* WORK INSTRUCTIONS: Find the lines below holding the word "path" and copy each of them.

Stored data entries:
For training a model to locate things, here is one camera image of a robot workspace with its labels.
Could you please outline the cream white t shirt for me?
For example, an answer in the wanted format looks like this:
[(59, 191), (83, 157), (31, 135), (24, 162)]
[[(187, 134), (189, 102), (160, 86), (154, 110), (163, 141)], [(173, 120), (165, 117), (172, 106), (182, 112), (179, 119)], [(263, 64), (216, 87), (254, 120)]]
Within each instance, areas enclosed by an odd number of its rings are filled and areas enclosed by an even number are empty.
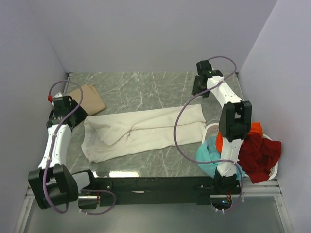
--
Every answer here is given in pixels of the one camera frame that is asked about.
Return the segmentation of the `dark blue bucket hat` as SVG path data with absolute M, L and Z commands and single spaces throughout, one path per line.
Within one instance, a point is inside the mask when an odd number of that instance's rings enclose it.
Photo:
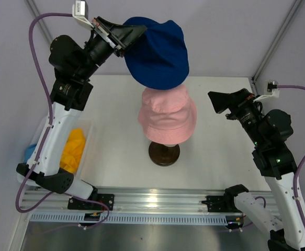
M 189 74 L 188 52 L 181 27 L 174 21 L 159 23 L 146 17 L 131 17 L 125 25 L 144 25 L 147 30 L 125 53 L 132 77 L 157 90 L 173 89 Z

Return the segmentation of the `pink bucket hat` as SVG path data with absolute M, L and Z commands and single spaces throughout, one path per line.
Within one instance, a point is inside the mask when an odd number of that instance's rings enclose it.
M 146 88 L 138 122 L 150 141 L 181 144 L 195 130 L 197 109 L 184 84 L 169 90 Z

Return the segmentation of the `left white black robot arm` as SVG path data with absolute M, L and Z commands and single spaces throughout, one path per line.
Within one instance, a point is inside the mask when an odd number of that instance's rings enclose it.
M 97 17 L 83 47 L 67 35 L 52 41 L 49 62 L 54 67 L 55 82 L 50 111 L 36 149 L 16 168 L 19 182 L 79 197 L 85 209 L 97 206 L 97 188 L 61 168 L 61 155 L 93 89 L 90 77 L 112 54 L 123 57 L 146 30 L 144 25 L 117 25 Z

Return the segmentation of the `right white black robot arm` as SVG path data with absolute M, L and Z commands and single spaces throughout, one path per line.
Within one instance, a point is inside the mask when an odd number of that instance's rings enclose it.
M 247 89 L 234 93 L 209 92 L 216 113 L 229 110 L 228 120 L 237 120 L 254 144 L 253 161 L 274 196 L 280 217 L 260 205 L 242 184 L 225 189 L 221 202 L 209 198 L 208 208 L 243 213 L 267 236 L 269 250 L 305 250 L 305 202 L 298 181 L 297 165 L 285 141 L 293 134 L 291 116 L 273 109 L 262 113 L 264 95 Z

* EXPECTED ANSWER:
Return the segmentation of the `dark blue bucket hat` as SVG path data with absolute M, L and Z commands and single spaces throughout, one path per line.
Return the segmentation of the `pink bucket hat` as SVG path data with absolute M, L and Z commands and single spaces throughout, one path per line.
Return the segmentation of the `left white black robot arm` as SVG path data with absolute M, L and Z commands and single spaces throughout, one path per line.
Return the segmentation of the `right white black robot arm` as SVG path data with absolute M, L and Z commands and single spaces throughout, one path per line.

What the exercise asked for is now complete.